In the middle of cyclone preparation I found a baby bird – one tiny, wild life amid the wind and rain | Jessie Cole


We were midway through our cyclone preparation when my mother broke her leg. She stepped into her bedroom to retrieve something, tripped and fell, and that was that. My mother is 74 and hardy, so this sudden break took us by surprise. Once I got her home, leg in brace, we’d lost significant time, and my household was down to one functional human: me.

This is the fourth natural disaster I’ve experienced in the last eight years. One-in-100-year floods (2017), unprecedented bushfires (2019), one-in-1,000-year floods (2022) and now Cyclone Alfred. Cyclones are a new threat. I’ve lived in my homeplace, in northern New South Wales, for almost 50 years and we’ve never had a cyclone cross land in our vicinity. We were, as they say, in uncharted waters.

I live in a forest my parents planted. The house is submerged in trees. Usually, this is a good thing, all the joys of wilderness, but as the wind began to pick up, it was hard not to be frightened. While my mother was laid up in bed I went through the checklist of things to do: bring in the outside furniture, disconnect the pump and bring it to higher ground, flip our ancient trampolines, put buckets under our latest roof leak, fill water bottles and buckets in case of power outage.

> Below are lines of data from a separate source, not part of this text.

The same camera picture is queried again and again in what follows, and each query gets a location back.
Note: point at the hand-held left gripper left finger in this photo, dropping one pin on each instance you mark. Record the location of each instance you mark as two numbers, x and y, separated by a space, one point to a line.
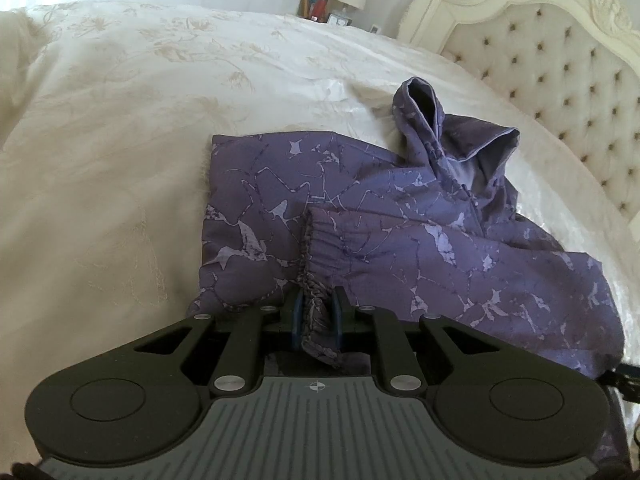
296 321

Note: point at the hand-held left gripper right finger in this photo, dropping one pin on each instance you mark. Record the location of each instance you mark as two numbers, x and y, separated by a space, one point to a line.
338 318

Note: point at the purple patterned hoodie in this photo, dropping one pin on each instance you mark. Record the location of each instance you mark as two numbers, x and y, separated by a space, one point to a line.
390 240

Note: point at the cream floral bedspread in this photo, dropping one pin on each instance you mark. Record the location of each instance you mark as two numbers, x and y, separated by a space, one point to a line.
130 160

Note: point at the small bedside clock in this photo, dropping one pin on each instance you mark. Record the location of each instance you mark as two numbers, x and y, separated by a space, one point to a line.
340 20

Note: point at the framed picture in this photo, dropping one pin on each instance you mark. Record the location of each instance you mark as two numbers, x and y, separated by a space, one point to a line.
314 6

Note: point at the cream tufted headboard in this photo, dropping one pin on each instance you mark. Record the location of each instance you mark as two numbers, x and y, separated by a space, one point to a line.
555 55

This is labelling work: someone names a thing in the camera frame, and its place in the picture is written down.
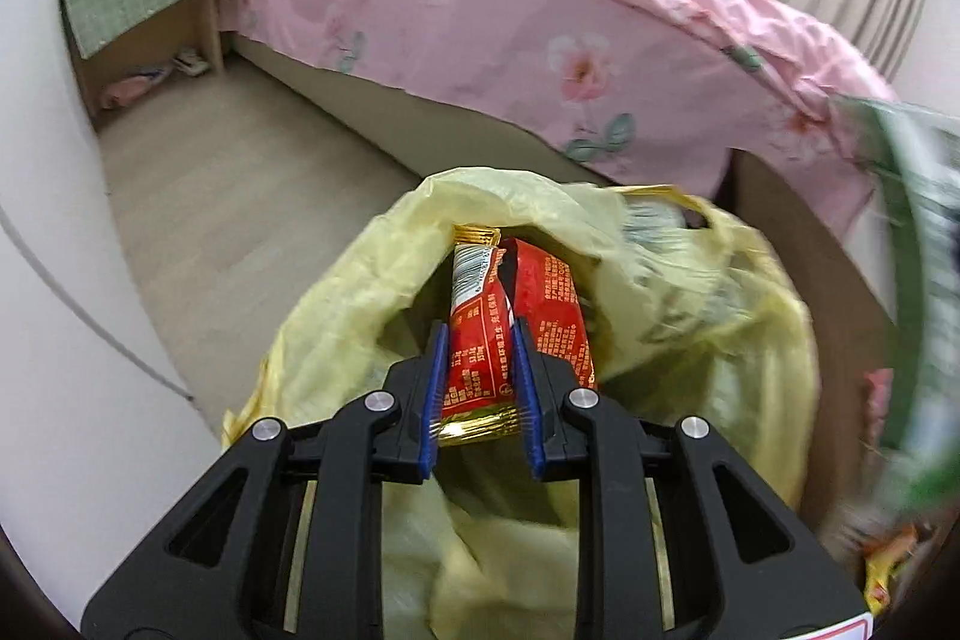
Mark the wooden nightstand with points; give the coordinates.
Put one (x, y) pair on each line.
(150, 48)

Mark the yellow plastic bag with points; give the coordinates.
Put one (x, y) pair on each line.
(345, 280)

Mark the green snack packet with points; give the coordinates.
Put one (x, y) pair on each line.
(930, 280)

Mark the brown table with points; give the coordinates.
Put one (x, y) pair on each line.
(817, 250)

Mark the pink item under nightstand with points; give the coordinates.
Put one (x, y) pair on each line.
(127, 91)

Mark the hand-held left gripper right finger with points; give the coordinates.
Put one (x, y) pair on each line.
(525, 400)

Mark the orange yellow snack packet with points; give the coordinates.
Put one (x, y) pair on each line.
(889, 569)

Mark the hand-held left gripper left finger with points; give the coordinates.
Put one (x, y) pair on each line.
(436, 400)

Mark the bed with pink floral cover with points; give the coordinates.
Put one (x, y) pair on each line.
(510, 10)

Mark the white item under nightstand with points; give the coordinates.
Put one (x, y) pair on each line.
(191, 65)

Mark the red snack packet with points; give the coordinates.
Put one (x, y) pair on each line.
(480, 355)

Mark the beige bed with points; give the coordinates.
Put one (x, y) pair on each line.
(390, 108)

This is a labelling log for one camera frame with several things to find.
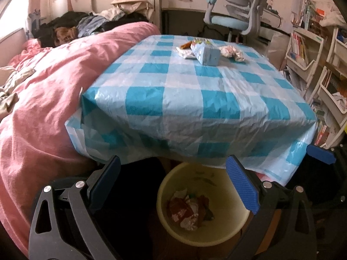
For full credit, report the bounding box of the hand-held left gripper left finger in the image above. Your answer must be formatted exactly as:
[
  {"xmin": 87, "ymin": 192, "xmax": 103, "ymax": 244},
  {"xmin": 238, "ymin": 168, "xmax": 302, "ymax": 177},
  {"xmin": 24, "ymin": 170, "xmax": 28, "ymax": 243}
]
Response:
[{"xmin": 28, "ymin": 155, "xmax": 121, "ymax": 260}]

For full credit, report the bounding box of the white wrapper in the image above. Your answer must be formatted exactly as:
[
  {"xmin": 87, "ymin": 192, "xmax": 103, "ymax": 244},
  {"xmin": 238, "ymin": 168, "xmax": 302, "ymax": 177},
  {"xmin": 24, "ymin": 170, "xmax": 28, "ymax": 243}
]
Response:
[{"xmin": 219, "ymin": 45, "xmax": 247, "ymax": 62}]

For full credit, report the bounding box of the stack of books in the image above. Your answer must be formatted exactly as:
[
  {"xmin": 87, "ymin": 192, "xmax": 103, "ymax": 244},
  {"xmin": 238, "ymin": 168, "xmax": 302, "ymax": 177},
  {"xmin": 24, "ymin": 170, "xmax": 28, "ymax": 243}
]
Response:
[{"xmin": 312, "ymin": 97, "xmax": 335, "ymax": 147}]

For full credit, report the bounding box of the pink blanket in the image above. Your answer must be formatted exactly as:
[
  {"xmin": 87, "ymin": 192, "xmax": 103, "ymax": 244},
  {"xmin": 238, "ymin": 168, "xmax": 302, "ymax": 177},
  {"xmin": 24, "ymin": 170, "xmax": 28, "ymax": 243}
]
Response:
[{"xmin": 0, "ymin": 22, "xmax": 162, "ymax": 250}]

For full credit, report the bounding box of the brown furry cloth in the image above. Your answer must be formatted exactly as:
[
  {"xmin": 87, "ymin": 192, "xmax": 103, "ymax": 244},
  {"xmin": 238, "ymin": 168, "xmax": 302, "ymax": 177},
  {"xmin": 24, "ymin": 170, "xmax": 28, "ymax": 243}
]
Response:
[{"xmin": 54, "ymin": 26, "xmax": 78, "ymax": 46}]

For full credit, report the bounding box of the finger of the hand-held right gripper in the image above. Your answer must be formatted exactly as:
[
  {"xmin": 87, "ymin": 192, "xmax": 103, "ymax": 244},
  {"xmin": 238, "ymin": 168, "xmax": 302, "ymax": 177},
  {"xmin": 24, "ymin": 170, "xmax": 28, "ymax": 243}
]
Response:
[{"xmin": 306, "ymin": 144, "xmax": 337, "ymax": 166}]

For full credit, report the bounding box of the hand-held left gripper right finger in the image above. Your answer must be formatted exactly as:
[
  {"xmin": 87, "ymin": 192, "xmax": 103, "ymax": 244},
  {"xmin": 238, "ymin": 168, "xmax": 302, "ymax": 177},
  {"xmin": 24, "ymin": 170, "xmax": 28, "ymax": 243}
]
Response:
[{"xmin": 226, "ymin": 154, "xmax": 318, "ymax": 260}]

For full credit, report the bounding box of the white garment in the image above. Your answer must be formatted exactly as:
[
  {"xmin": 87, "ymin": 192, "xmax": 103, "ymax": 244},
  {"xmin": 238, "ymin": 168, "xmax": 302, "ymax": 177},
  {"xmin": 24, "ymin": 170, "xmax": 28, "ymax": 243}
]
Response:
[{"xmin": 99, "ymin": 7, "xmax": 126, "ymax": 22}]

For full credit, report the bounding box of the white plastic packet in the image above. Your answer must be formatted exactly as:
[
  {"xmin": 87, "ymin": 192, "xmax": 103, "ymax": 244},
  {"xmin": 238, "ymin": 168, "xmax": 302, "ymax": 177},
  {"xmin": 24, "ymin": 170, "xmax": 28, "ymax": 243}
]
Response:
[{"xmin": 176, "ymin": 46, "xmax": 196, "ymax": 60}]

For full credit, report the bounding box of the blue grey garment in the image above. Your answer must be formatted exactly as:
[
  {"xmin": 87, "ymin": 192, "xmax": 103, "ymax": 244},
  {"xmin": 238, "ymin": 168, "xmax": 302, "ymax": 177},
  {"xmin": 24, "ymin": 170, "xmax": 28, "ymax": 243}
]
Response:
[{"xmin": 76, "ymin": 15, "xmax": 109, "ymax": 37}]

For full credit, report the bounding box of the white crumpled paper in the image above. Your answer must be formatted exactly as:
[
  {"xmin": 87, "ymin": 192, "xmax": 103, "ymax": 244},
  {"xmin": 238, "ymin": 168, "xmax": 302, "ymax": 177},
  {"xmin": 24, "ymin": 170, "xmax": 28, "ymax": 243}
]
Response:
[{"xmin": 173, "ymin": 190, "xmax": 192, "ymax": 201}]

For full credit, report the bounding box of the window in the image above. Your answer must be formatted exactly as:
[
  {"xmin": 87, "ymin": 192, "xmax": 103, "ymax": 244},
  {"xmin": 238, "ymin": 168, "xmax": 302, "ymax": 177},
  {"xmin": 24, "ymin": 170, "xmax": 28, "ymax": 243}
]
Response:
[{"xmin": 0, "ymin": 0, "xmax": 30, "ymax": 44}]

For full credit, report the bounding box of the black clothing pile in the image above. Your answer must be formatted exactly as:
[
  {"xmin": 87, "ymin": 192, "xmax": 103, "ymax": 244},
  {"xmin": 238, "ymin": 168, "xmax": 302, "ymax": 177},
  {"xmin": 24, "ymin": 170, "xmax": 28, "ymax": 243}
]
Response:
[{"xmin": 36, "ymin": 11, "xmax": 91, "ymax": 46}]

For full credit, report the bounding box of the light blue carton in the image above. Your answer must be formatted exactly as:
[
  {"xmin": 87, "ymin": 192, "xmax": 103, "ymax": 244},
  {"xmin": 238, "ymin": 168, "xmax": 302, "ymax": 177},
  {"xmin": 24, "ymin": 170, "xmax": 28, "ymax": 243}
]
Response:
[{"xmin": 190, "ymin": 43, "xmax": 220, "ymax": 66}]

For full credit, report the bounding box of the white tiered bookshelf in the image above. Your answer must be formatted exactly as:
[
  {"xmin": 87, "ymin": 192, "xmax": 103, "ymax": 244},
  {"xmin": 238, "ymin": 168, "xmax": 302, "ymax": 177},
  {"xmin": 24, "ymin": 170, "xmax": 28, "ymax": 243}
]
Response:
[{"xmin": 282, "ymin": 0, "xmax": 347, "ymax": 147}]

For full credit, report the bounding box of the red snack bag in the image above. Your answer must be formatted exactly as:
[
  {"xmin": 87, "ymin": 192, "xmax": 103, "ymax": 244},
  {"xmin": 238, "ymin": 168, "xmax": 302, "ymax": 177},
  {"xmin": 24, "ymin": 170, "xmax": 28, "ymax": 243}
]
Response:
[{"xmin": 169, "ymin": 193, "xmax": 214, "ymax": 231}]

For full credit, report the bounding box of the blue white checkered tablecloth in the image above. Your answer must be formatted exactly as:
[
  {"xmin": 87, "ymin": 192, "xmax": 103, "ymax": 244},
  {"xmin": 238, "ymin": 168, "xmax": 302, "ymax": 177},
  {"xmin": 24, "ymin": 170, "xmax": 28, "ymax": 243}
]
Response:
[{"xmin": 64, "ymin": 34, "xmax": 318, "ymax": 187}]

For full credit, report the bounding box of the pale yellow plastic bin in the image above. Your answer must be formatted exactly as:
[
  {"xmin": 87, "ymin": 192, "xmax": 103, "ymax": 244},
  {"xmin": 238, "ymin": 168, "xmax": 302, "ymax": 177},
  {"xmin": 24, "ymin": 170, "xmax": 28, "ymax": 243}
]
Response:
[{"xmin": 157, "ymin": 163, "xmax": 251, "ymax": 245}]

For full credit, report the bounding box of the cream patterned cloth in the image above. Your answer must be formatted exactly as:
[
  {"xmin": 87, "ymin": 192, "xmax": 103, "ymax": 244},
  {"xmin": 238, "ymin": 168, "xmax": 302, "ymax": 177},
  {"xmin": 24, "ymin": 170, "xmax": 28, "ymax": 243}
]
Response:
[{"xmin": 0, "ymin": 66, "xmax": 37, "ymax": 120}]

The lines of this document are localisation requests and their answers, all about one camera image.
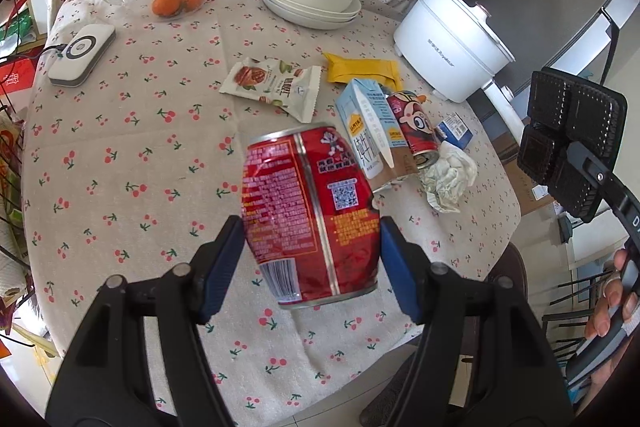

We tried to figure out which part of our house was safest to shelter in. The house is made up of separate rectangular modules that all run along an open central walkway. There is no “internal” room and all the forest-facing walls are made up of glass sliding doors. Our bathroom is sturdy but open to the elements. It only has three walls. We decided we would shelter in my mother’s bedroom if it came to that. It had a wall of glass, but it was the best we had.

The forest planted by Jessie Cole’s parents. Photograph: Jessie Cole

As I was rushing about trying to get things in order, I happened upon a baby bird, feathered, but not yet flying. It was startlingly beautiful. Tiny, but vibrantly green. I’d never seen the like. I captured it in one hand, put it in a box and called our local wildlife hotline. The woman I spoke to agreed to meet me at a designated handover spot. I jumped in the car and drove. We parked back to back, the wind whipping about us, and I got out to hand her the box.

“I’d love to chat,” she said, taking the box, “but I better get back.”

I nodded. The rain was beginning to spin around us.

“Good luck!” I called out as she got back into her car, but the sound of my voice was lost in the wind.

Back at home, I sat in my mother’s bedroom, discussing the plan. My mother has a huge cast iron bed, so we would shelter under that if things got dire. The sound of the wind was rising. In the distance we heard the crash of a tree falling. My daughter-in-law began messaging. She and my son have a 12-week-old baby and live in the next big suburban town.

“We think you should come in,” she said. “We’re worried about the trees.”

My mother was not keen on leaving. She was propped up in her bedroom, ready for anything. I went out and looked at our biggest gum. Forty-five metres at least. Right at the helm of our house, our beloved guardian. Wind gusts high above scattered leaves all around me. My daughter-in-law kept messaging. I could feel the panic of my son behind each word.

“OK, we will come,” I relented.

My ex-partner, the father of my sons, drove out in his van to pick up my mother and her four bulky mobility aids, and I did a last sweep of the house, bundled our old dog into my car and, once again, drove.

At my son’s house, the waiting began. A strange kind of limbo. We arrived on the Thursday, but Alfred didn’t cross land until Saturday morning. The night of the crossing was wild and it was strange to be so far from the trees. Were they upturned in the night? It was easy to imagine. Giant tree carcasses like beached whales. Roof caved in, all the glass smashed. The next morning it was surprisingly still and, in a break in the rain, I drove home to check on the damage. Big trees down on the roads, but already cleared. There were three trees down at my homeplace and a huge amount of debris, but the forest still stood. Our house was untouched. Our guardian, that majestic gum, standing tall.

A rose-crowned fruit dove. Photograph: Rafael Ben-Ari/Getty Images

The power had gone out days before. We’d already lost all the food in our fridge. With no power, we had no water, which made life tricky. The long wait for power restoration began. Longer, it seemed, than the wait for Alfred. We are resigned, we are weary. At home, I checked my landline. There was a message from the wildlife carers saying my baby bird was a rose-crowned fruit dove, increasingly rare. Its care had been prioritised. It would be reared to adulthood and released. I could feel my heartbeat in my chest. One tiny, wild life.

Four natural disasters in eight years. What is this new world my grandbabies are inheriting? We knew it was coming, but it’s already here.